La porte de la cabine s’ouvrit brutalement et elle se retourna avec précipitation. Immédiatement, elle reconnut le capitaine des pirates avec sa silhouette efflanquée et son visage blafard. Il était noir de poudre et ses vêtements étaient en lambeaux. Un incroyable attirail de sabres, de couteaux et de pistolets était accroché à son ceinturon.
Il sourit et la jeune fille ne put s’empêcher de songer qu’avec ses joues creuses et sa mâchoire saillante, il y avait quelque chose de macabre et de sinistre en lui.
— J’espère que vous n’avez pas eu trop à vous plaindre de notre hospitalité, Mylady ? questionna-t-il d’une voix sardonique.
— Une belle hospitalité vraiment ! s’exclama Corinna avec fureur. Mon bateau a été brûlé, mes effets ont été volés. En plus, vous m’avez lié les mains !
Le lieutenant du capitaine Quinn, un borgne à l’aspect repoussant et aux proportions gigantesques éclata de rire bruyamment.
— Silence Gabriel ! le fit taire aussitôt le capitaine d’une voix qui ne souffrait pas de réplique.
Puis il se retourna vers sa captive et murmura avec une intonation menaçante :
— On dirait que vous n’avez pas très bon caractère, jeune demoiselle. Il faudra en changer, ce n’est pas une qualité que l’on apprécie beaucoup par ici.
Corinna releva fièrement la tête. La peur lui nouait les entrailles, mais elle était déterminée à lui faire front quoi qu’il en coûte.

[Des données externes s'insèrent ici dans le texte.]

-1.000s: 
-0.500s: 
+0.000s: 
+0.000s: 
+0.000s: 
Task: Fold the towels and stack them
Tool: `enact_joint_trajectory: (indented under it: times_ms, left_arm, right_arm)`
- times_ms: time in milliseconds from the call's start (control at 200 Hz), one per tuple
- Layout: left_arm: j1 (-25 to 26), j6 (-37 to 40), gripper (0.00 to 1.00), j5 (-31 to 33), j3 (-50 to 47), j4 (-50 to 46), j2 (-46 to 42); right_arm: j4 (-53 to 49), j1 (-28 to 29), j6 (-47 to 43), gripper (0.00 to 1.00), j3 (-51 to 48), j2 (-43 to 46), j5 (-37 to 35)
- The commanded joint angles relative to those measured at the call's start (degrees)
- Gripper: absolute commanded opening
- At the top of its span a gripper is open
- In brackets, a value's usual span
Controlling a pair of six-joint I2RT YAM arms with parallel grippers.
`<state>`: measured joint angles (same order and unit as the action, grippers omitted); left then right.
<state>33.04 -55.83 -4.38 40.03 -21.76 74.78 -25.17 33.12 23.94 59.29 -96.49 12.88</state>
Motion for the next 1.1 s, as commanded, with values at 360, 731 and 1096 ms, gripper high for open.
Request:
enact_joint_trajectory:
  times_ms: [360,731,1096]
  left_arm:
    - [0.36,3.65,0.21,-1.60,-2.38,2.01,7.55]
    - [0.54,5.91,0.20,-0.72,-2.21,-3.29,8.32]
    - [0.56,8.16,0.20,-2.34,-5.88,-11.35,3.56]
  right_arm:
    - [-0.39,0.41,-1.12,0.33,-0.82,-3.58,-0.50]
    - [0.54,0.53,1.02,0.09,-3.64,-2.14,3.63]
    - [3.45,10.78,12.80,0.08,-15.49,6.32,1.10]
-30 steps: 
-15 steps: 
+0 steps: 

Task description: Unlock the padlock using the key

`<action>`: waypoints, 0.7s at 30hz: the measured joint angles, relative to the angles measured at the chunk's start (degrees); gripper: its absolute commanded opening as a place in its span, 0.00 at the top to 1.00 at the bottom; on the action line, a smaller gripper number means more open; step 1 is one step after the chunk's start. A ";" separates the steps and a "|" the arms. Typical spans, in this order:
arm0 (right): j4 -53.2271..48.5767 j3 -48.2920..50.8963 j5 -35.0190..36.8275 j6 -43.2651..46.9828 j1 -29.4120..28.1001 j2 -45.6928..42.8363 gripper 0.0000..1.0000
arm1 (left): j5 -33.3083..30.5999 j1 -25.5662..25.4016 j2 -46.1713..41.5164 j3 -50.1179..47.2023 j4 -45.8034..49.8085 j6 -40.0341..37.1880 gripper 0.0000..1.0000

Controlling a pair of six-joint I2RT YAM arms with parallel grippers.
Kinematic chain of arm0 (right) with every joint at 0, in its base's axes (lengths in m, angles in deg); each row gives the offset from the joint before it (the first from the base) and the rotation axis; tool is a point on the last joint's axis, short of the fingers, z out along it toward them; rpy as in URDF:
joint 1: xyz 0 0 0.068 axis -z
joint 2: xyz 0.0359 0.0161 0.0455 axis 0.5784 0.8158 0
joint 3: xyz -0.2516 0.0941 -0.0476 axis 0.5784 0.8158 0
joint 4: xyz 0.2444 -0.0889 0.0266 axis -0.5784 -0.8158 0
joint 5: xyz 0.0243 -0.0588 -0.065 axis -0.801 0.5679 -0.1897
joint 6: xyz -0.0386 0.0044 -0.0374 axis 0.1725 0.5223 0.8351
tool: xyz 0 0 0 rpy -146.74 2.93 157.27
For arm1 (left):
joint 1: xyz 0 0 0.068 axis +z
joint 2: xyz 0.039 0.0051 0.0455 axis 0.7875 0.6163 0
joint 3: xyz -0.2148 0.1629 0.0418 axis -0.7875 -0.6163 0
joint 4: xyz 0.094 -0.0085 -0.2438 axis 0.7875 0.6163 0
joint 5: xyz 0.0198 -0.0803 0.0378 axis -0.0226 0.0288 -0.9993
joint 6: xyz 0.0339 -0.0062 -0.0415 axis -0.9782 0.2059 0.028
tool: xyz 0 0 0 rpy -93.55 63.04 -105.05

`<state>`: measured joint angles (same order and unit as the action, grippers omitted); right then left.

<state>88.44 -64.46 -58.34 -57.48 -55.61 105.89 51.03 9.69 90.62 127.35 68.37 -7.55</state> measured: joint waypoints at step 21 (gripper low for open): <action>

— Jamais je ne me laisserai impressionner par des bandits et des scélérats de votre acabit !
— Faut-il que je lui enseigne les bonnes manières, capitaine ? demanda Gabriel en s’avançant de quelques pas.
— Non, cela ne vaut pas la peine. De toute façon elle ne sera bientôt plus un problème pour nous. Amène-la sur le pont, les enchères vont commencer.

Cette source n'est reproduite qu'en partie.